A moment later the chorus stopped and the little bird was back on his tree limb. Right there, above my head, a Western Tanager had fed his nest of babies!
A family of birds was going about their lives, raising their children, and probably enjoying the sunshine as much as I was. I felt as though I had shared a short moment with this beautiful creature, and you can bet I’ll be watching for him and his brood every morning from now on!
As I entered the reality of my day, I also realized that it’s moments like this that motivate every youth education program that I present. At PAWS we strive to help children experience moments of connectedness with other beings. These moments are the seeds of empathy, the ability to understand the world through another animal’s eyes. Empathy leads to kindness and compassion, “helping behaviors” in the words of psychologists.
Great Blue Heron
I think Rachel Carson may have had this in mind when she wrote, ”The more clearly we can focus our attention on the wonders and realities of the universe about us, the less taste we shall have for destruction.”

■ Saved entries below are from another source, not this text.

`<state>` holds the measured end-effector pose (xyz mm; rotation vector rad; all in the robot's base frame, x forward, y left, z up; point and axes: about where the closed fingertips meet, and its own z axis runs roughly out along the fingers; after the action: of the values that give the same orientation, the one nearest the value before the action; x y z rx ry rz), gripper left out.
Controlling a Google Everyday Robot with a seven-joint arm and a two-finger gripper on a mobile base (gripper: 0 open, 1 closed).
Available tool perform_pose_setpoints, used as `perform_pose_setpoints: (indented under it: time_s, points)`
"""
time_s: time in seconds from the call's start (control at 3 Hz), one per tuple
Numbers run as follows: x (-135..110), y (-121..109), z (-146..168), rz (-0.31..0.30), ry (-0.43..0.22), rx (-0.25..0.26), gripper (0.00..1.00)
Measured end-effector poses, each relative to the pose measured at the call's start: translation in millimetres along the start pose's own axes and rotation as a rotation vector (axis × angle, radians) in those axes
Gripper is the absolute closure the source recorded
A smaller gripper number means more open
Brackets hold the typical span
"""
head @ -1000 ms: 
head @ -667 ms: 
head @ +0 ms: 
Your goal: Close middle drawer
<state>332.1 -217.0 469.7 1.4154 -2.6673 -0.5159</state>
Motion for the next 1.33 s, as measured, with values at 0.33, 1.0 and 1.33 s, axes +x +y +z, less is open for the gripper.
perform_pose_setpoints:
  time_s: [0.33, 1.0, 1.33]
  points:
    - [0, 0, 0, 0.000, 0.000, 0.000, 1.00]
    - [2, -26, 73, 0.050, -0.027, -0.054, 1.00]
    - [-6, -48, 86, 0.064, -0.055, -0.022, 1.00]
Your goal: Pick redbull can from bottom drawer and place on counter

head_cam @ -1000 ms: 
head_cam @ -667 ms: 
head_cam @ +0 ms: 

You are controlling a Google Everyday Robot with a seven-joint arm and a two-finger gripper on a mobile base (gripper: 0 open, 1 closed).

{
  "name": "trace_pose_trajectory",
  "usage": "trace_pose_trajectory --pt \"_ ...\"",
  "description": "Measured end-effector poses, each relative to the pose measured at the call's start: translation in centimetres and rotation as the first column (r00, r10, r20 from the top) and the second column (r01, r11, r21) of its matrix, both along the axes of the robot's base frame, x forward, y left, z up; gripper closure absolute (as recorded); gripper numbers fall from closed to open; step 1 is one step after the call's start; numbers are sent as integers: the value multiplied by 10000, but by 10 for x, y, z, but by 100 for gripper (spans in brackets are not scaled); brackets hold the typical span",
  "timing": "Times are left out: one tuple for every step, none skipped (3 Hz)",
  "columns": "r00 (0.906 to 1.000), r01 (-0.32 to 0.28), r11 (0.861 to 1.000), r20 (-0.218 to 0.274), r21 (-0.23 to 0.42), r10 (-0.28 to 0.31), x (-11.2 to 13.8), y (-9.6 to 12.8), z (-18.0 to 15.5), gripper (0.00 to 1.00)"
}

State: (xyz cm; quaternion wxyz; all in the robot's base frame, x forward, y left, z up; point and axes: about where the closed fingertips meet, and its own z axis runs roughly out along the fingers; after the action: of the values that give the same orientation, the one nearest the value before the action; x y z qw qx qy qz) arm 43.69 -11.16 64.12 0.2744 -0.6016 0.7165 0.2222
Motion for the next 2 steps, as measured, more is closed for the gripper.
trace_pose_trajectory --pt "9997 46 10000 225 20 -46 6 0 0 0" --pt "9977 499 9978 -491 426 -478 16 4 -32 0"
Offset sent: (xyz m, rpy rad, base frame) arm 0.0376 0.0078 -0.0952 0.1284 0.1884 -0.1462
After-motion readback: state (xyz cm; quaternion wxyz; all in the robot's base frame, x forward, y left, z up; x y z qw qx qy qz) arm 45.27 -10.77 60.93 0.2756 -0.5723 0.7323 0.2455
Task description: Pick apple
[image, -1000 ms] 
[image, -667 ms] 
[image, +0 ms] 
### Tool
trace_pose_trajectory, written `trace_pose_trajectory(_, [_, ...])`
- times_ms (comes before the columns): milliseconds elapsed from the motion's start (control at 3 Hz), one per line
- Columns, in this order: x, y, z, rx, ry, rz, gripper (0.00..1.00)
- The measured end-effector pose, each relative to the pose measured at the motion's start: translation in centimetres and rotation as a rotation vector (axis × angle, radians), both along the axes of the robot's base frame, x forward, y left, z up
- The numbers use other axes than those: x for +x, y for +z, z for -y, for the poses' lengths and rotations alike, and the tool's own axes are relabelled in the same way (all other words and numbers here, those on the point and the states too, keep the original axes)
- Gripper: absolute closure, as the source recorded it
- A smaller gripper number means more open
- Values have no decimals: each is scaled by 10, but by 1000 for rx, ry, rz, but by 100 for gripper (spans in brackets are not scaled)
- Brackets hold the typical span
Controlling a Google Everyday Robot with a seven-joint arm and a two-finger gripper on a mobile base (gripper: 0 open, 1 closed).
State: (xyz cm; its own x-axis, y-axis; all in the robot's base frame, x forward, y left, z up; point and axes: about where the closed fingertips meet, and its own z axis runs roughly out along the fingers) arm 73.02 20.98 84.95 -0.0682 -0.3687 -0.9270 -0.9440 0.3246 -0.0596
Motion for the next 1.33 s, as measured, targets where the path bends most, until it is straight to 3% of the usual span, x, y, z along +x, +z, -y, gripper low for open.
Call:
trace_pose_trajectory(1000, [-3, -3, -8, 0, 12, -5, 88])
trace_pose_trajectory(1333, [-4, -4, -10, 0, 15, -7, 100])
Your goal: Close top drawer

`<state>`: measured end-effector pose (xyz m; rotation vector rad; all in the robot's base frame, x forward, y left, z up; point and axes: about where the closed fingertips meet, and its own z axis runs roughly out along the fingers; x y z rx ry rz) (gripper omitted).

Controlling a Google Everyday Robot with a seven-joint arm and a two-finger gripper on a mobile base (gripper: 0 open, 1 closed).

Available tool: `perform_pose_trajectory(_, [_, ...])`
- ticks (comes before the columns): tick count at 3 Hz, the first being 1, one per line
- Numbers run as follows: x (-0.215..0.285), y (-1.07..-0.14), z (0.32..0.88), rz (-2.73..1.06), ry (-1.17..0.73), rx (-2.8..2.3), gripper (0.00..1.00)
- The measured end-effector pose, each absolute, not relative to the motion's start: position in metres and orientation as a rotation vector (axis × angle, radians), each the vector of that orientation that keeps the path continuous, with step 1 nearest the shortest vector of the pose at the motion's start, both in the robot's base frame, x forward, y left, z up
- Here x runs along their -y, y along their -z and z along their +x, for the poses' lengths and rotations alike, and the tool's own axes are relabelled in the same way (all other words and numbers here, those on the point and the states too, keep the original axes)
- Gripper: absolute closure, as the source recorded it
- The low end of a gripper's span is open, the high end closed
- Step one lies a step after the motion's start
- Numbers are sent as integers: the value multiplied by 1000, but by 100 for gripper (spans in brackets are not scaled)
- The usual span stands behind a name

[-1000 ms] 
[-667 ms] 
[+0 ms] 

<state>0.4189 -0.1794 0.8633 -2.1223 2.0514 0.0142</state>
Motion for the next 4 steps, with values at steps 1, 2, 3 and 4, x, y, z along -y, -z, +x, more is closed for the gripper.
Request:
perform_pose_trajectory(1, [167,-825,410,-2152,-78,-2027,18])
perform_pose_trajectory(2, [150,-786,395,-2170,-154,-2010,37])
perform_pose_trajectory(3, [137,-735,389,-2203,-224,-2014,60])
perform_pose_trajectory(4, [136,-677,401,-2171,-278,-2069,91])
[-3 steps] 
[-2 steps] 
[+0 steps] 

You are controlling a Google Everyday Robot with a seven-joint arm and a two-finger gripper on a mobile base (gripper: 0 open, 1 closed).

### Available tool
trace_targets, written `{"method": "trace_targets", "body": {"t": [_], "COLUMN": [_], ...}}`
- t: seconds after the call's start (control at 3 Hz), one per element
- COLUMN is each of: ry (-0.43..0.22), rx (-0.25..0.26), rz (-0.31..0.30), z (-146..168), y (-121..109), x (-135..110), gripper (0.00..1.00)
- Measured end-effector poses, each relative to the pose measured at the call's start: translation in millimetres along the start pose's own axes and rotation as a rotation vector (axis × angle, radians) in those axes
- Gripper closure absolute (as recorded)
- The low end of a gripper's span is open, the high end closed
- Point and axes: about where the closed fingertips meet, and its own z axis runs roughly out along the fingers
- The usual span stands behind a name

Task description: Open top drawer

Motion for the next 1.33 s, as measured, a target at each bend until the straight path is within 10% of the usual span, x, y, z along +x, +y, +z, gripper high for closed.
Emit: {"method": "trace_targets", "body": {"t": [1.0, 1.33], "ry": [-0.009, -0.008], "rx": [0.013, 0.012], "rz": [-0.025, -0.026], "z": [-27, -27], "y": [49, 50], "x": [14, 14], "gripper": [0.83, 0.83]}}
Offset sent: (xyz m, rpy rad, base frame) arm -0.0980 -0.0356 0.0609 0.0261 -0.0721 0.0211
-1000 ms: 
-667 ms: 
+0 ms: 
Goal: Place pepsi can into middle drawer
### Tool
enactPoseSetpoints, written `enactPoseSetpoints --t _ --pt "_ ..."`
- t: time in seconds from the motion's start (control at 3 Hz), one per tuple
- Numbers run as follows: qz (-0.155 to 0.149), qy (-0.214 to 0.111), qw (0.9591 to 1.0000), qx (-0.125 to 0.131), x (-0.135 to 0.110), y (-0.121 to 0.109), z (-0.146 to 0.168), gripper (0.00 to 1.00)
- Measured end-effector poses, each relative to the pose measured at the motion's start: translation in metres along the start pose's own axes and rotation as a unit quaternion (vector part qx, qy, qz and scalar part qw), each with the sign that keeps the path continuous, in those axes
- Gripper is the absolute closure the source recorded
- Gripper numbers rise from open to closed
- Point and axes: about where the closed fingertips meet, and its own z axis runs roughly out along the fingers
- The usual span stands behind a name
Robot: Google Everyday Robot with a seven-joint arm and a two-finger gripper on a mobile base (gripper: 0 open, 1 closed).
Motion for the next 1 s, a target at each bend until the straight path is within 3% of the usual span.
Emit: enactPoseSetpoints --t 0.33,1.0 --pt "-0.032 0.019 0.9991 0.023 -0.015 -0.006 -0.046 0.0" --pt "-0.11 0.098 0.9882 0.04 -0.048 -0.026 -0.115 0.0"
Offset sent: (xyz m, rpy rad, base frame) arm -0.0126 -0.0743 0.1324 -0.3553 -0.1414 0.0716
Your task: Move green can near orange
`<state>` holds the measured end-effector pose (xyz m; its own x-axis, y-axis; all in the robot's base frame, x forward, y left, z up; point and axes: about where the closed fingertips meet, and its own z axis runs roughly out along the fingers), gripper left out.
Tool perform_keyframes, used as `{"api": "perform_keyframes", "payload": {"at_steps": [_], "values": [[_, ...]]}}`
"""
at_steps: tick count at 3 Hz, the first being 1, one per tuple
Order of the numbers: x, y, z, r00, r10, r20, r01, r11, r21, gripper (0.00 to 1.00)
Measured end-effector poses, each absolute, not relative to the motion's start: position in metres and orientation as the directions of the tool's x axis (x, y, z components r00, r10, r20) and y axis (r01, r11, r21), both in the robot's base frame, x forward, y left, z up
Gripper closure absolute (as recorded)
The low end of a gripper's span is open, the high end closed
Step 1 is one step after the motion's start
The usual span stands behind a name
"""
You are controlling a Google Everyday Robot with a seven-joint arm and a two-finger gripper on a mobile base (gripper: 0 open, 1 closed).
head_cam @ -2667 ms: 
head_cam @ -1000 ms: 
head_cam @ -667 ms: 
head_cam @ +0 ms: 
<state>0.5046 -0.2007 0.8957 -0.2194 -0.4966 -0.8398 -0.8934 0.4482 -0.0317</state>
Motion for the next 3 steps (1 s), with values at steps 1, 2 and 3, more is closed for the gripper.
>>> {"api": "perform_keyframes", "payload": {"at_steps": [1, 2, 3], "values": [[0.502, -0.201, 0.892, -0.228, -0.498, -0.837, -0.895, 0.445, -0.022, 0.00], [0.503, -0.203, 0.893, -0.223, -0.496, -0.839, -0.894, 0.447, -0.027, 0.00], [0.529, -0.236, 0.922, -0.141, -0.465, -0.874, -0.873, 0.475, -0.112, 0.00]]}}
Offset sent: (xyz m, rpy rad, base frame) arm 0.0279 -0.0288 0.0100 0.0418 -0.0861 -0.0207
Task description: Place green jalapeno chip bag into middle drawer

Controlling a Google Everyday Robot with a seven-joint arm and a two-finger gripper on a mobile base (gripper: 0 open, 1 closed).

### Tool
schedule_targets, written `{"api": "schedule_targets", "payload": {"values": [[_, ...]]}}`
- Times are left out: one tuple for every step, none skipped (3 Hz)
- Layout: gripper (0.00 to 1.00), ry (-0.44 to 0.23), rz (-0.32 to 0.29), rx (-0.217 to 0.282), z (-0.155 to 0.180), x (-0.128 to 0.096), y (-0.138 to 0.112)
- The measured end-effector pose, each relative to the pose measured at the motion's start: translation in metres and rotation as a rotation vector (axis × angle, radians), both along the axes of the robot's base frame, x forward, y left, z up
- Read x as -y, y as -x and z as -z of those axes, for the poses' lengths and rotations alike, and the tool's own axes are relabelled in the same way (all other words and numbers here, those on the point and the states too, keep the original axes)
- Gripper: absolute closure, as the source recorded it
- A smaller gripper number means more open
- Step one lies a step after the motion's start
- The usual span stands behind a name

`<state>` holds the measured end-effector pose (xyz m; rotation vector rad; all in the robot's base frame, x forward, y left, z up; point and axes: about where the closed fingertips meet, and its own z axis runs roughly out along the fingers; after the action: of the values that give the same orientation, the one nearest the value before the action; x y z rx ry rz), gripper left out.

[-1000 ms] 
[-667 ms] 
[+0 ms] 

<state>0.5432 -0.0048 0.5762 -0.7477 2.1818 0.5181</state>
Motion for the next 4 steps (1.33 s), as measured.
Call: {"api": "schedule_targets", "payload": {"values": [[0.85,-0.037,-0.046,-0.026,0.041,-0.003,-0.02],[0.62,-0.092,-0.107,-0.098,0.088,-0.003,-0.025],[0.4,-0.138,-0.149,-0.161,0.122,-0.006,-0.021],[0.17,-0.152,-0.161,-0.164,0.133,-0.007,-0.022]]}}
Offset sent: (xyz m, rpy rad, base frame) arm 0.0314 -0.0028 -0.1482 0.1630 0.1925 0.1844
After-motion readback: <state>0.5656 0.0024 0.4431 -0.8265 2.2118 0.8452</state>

We couldn’t agree more, and hope to see you outdoors this summer!
As spring turns into summer, things are really picking up at PAWS Wildlife Center. With over 200 patients currently being treated and over 140 released in May, our staff and volunteers are extremely busy preparing diets, cleaning and treating patients. This is the time of year when we start to get in more baby birds, specifically corvids; we currently have 10 youngsters.
Corvidae is a family of larger passerines (songbirds) that includes crows, ravens, jays, nutcrackers, and magpies. The most common species in this family in the Seattle area are American Crows and Steller’s Jays.
Corvids may seem like run-of-the-mill birds, but when it comes to intelligence they are at the top of their class. Corvids are considered to not only be the most intelligent birds but also some of the most intelligent animals in the world. They demonstrate self-awareness and tool making abilities, and crows can even recognize individual human faces. They have the ability to adapt quickly to changing circumstances, which has allowed them to successfully live among humans in more urban settings.
A corvid species that we frequently receive at PAWS is the Steller’s Jay. Each year we care for a mix of adults and babies, and already this year we have received over 20.
Named after naturalist Georg Steller, they are sometimes called Blue Jays, although they are quite different from their eastern cousins. They do indeed have a blue body, but their head is black with a triangular crest. They also do not have white markings on their wings and tail like Blue Jays have.
Here is some more information about this common Western Washington corvid.
Wingspan is 17.3 inches and weight ranges from 3.5 to 4.9 ounces.
Nest in conifer trees.
Clutch size is two to six eggs.
Generalist foragers, eating insects, nuts, berries, eggs, small animals and nestlings.
Very social and vocal.
Frequently can be seen hopping around.
Steller’s Jays use mud to build their nests.
They will rob other birds’ nests.
They are an excellent mimics; they can imitate the sounds of other birds, squirrels, cats, dogs, chickens and some mechanical objects.
The oldest recorded Steller’s Jay on record was at least 16 years old.